• What is expected: Retype the whole listing exactly. Leave out pictures.

• Data supplied:
━━━━
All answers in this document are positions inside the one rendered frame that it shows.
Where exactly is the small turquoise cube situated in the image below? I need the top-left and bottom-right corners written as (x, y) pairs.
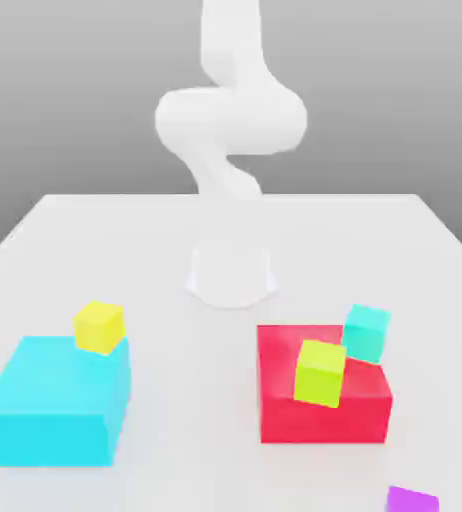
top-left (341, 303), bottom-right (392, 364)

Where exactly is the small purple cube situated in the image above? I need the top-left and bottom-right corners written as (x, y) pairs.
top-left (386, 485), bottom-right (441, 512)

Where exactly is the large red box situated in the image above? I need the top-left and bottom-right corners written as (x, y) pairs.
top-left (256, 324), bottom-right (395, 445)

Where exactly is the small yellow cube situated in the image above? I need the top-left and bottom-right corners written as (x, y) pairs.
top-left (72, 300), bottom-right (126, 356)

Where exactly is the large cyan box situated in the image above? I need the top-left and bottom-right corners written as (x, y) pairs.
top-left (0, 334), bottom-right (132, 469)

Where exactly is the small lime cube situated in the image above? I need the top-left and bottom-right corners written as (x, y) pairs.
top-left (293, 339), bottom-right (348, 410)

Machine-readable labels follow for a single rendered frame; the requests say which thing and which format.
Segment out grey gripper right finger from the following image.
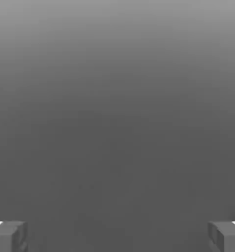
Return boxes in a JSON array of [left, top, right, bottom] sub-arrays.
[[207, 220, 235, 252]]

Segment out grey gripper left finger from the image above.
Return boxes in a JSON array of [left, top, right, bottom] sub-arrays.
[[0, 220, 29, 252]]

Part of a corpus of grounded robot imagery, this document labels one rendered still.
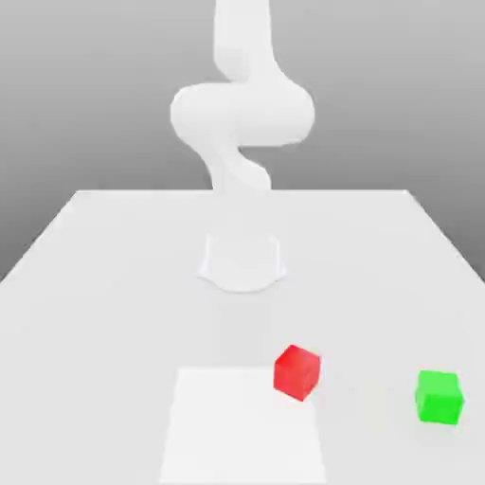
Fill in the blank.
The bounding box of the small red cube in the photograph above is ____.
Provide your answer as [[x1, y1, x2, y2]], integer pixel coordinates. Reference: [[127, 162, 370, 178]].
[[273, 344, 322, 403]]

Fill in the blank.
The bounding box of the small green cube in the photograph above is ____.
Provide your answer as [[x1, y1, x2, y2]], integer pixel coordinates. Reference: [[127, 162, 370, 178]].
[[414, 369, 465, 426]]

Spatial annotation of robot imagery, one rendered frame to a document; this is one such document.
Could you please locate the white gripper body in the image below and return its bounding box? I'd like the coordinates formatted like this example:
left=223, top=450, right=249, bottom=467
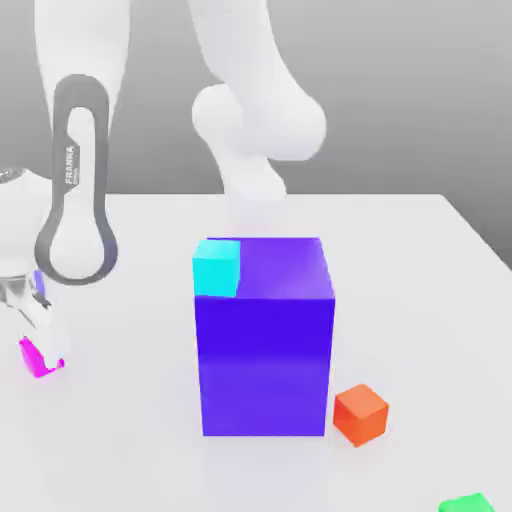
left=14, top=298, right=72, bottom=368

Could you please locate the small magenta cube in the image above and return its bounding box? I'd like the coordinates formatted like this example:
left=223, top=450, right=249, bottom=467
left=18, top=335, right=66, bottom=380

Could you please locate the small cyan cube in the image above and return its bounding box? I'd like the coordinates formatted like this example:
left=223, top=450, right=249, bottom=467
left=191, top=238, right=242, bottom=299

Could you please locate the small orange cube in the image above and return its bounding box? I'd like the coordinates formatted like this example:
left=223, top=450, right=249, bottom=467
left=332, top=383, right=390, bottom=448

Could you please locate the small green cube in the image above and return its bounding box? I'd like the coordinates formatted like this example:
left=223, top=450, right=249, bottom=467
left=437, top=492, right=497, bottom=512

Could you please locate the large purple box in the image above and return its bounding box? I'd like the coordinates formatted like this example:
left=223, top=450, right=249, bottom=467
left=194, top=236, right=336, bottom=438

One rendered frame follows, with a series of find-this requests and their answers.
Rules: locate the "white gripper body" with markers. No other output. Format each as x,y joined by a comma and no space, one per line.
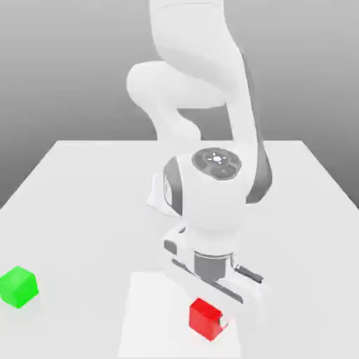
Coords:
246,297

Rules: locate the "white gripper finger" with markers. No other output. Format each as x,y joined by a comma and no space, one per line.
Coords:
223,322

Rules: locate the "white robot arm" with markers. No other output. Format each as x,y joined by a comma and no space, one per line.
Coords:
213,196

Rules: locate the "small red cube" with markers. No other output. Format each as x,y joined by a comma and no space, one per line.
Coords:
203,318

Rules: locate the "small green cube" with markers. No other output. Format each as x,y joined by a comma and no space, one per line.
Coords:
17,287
━━━━
• Finished exercise:
All answers in this document are positions inside the one rendered frame that it shows.
Where exactly is the small turquoise cube situated in the image below? I need the top-left and bottom-right corners written as (x, y) pairs.
top-left (341, 303), bottom-right (392, 364)

Where exactly is the small purple cube situated in the image above? I need the top-left and bottom-right corners written as (x, y) pairs.
top-left (386, 485), bottom-right (441, 512)

Where exactly is the large red box situated in the image above? I need the top-left and bottom-right corners written as (x, y) pairs.
top-left (256, 324), bottom-right (395, 445)

Where exactly is the small yellow cube situated in the image above? I need the top-left and bottom-right corners written as (x, y) pairs.
top-left (72, 300), bottom-right (126, 356)

Where exactly is the large cyan box situated in the image above? I need the top-left and bottom-right corners written as (x, y) pairs.
top-left (0, 334), bottom-right (132, 469)

Where exactly is the small lime cube situated in the image above? I need the top-left and bottom-right corners written as (x, y) pairs.
top-left (293, 339), bottom-right (348, 410)

Machine-readable labels follow for a single rendered frame; the requests say which thing and which format.
Segment out grey gripper right finger from the following image.
Return boxes in a JSON array of [left, top, right, bottom] sub-arrays.
[[207, 220, 235, 252]]

Segment out grey gripper left finger from the image above.
Return boxes in a JSON array of [left, top, right, bottom] sub-arrays.
[[0, 220, 29, 252]]

Part of a corpus of grounded robot imagery, this document labels one rendered still.
Fill in the blank.
The bounding box of the small red cube in the photograph above is ____.
Provide your answer as [[x1, y1, x2, y2]], integer pixel coordinates. Reference: [[127, 162, 370, 178]].
[[273, 344, 322, 403]]

Fill in the blank.
The bounding box of the small green cube in the photograph above is ____.
Provide your answer as [[x1, y1, x2, y2]], integer pixel coordinates. Reference: [[127, 162, 370, 178]].
[[414, 369, 465, 426]]

Spatial annotation of robot imagery, one rendered frame to a document; this is one such document.
Could you please locate the white gripper body in the image below and return its bounding box? I'd like the coordinates formatted like this example:
left=223, top=450, right=249, bottom=467
left=14, top=298, right=72, bottom=368

Could you please locate the small magenta cube in the image above and return its bounding box? I'd like the coordinates formatted like this example:
left=223, top=450, right=249, bottom=467
left=18, top=335, right=66, bottom=380

Could you please locate the small cyan cube in the image above and return its bounding box? I'd like the coordinates formatted like this example:
left=223, top=450, right=249, bottom=467
left=191, top=238, right=242, bottom=299

Could you please locate the small orange cube in the image above and return its bounding box? I'd like the coordinates formatted like this example:
left=223, top=450, right=249, bottom=467
left=332, top=383, right=390, bottom=448

Could you please locate the small green cube in the image above and return its bounding box? I'd like the coordinates formatted like this example:
left=223, top=450, right=249, bottom=467
left=437, top=492, right=497, bottom=512

Could you please locate the large purple box in the image above and return its bounding box? I'd like the coordinates formatted like this example:
left=223, top=450, right=249, bottom=467
left=194, top=236, right=336, bottom=438

One rendered frame follows, with a series of find-this requests and their answers.
Rules: locate the "white gripper body" with markers. No other output. Format each as x,y joined by a comma and no space, one per line.
Coords:
246,297

Rules: locate the "white gripper finger" with markers. No other output. Format each as x,y joined by a comma and no space, one per line.
Coords:
223,322

Rules: locate the "white robot arm" with markers. No other output. Format each as x,y joined by a comma and no space, one per line.
Coords:
213,196

Rules: locate the "small red cube" with markers. No other output. Format each as x,y joined by a comma and no space, one per line.
Coords:
203,318

Rules: locate the "small green cube" with markers. No other output. Format each as x,y joined by a comma and no space, one per line.
Coords:
17,287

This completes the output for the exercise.